## What to do
Bring together all lines from the listing below that contain the string "white".

## Input material
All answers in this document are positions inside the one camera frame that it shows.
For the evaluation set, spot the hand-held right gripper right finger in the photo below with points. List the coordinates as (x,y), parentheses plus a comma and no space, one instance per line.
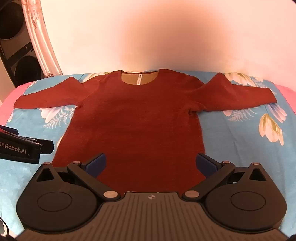
(204,166)

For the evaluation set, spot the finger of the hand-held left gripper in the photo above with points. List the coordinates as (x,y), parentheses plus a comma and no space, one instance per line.
(45,147)

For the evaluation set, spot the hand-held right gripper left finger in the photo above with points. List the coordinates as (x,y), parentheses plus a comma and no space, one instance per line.
(99,164)

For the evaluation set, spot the red long-sleeve sweater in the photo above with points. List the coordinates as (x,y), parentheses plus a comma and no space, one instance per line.
(136,125)

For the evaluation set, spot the blue floral bedsheet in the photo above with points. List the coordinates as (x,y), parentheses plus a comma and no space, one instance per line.
(249,139)

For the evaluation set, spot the black speaker cabinet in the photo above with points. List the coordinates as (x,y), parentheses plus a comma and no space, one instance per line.
(25,67)

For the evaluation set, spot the pink ornate frame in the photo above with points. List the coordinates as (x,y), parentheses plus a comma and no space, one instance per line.
(39,39)

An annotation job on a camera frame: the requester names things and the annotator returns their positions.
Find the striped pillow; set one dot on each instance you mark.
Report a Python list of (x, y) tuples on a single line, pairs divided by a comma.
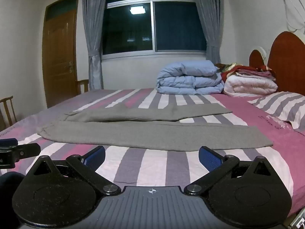
[(281, 107)]

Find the red-brown wooden headboard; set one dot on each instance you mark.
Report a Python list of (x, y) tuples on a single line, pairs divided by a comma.
[(289, 62)]

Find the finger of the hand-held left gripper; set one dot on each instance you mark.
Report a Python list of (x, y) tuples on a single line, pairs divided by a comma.
[(7, 142), (26, 150)]

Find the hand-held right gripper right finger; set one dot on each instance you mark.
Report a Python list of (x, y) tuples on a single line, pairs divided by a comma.
[(209, 158)]

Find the grey towel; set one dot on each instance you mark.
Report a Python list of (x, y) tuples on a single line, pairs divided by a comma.
[(147, 133)]

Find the wooden chair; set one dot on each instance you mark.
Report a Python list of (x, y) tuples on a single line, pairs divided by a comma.
[(7, 111), (83, 84)]

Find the grey curtain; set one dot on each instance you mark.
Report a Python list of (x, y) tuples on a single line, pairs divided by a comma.
[(211, 23), (94, 33)]

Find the red folded blanket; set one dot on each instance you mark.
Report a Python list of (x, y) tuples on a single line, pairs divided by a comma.
[(240, 71)]

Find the brown wooden door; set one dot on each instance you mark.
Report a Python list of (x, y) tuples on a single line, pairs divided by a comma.
[(59, 59)]

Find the aluminium frame window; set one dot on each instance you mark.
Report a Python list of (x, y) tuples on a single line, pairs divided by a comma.
[(152, 23)]

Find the light blue folded duvet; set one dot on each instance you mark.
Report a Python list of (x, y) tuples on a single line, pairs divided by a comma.
[(188, 78)]

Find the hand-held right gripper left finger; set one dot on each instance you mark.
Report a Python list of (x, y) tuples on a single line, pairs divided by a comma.
[(96, 158)]

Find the white folded quilt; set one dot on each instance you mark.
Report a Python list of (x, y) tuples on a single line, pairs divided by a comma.
[(250, 85)]

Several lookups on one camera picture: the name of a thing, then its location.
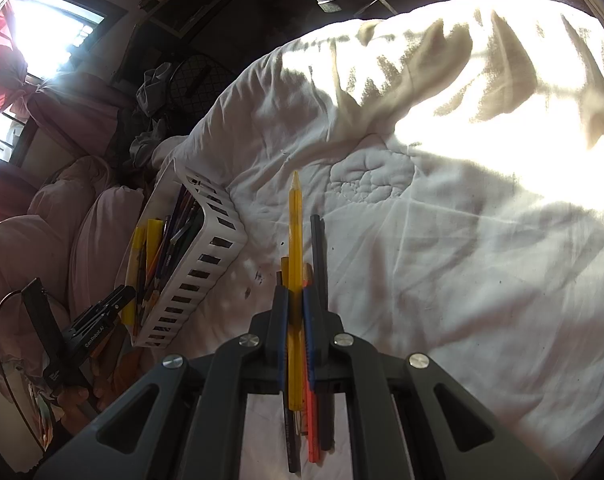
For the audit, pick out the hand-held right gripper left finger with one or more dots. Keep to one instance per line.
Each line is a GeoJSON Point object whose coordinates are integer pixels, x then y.
{"type": "Point", "coordinates": [283, 320]}

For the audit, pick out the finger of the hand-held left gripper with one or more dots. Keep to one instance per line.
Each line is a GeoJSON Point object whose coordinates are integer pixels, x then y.
{"type": "Point", "coordinates": [116, 302]}

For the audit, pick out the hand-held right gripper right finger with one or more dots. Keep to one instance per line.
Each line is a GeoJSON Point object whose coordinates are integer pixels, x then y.
{"type": "Point", "coordinates": [308, 320]}

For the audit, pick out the plain black pencil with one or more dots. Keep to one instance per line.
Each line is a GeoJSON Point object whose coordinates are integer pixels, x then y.
{"type": "Point", "coordinates": [318, 250]}

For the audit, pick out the yellow pencil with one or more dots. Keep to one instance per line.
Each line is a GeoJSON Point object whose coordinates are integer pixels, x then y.
{"type": "Point", "coordinates": [296, 235]}

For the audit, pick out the white slotted plastic basket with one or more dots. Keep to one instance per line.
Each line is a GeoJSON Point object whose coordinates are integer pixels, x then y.
{"type": "Point", "coordinates": [206, 280]}

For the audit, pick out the pile of coloured pencils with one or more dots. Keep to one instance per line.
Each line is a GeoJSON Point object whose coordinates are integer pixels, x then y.
{"type": "Point", "coordinates": [313, 435]}

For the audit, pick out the person's left hand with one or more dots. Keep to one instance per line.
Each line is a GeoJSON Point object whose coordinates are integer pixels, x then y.
{"type": "Point", "coordinates": [74, 400]}

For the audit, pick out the bunch of pens in basket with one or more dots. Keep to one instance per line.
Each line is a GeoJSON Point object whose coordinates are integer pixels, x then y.
{"type": "Point", "coordinates": [171, 240]}

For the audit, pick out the tied pink curtain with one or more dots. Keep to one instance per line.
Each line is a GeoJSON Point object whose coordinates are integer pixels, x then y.
{"type": "Point", "coordinates": [76, 110]}

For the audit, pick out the grey clothes heap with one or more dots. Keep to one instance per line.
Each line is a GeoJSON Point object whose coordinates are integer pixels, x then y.
{"type": "Point", "coordinates": [151, 90]}

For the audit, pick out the black quilted bag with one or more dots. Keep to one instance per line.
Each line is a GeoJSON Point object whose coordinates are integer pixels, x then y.
{"type": "Point", "coordinates": [201, 80]}

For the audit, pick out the window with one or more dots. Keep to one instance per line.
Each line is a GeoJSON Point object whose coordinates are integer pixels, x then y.
{"type": "Point", "coordinates": [56, 30]}

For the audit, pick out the dark wooden cabinet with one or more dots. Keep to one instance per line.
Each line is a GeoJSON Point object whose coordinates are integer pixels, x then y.
{"type": "Point", "coordinates": [206, 20]}

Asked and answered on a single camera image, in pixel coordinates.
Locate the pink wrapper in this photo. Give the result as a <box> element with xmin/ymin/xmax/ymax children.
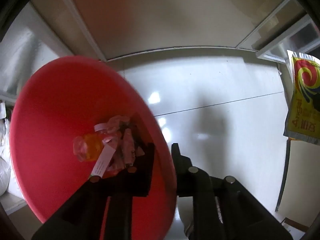
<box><xmin>107</xmin><ymin>116</ymin><xmax>137</xmax><ymax>166</ymax></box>

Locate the orange plastic bottle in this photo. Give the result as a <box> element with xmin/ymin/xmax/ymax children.
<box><xmin>82</xmin><ymin>132</ymin><xmax>111</xmax><ymax>162</ymax></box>

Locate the yellow snack packet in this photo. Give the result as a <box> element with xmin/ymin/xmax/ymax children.
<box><xmin>283</xmin><ymin>50</ymin><xmax>320</xmax><ymax>145</ymax></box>

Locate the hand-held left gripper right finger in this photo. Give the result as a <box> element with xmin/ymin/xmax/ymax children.
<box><xmin>171</xmin><ymin>143</ymin><xmax>293</xmax><ymax>240</ymax></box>

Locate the white shelf unit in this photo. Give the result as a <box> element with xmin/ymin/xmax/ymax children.
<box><xmin>256</xmin><ymin>14</ymin><xmax>320</xmax><ymax>63</ymax></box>

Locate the red plastic bin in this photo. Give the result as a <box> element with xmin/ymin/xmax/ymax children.
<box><xmin>9</xmin><ymin>56</ymin><xmax>178</xmax><ymax>240</ymax></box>

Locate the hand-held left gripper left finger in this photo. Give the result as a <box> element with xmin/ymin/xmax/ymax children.
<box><xmin>31</xmin><ymin>142</ymin><xmax>156</xmax><ymax>240</ymax></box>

## Answer box
Find the white folded quilt; set one dot on each instance you mark.
For the audit, pick out the white slotted plastic basket with one or more dots. Keep to one instance per line.
Locate the white shelf unit in this photo. Give the result as a <box> element with xmin/ymin/xmax/ymax children.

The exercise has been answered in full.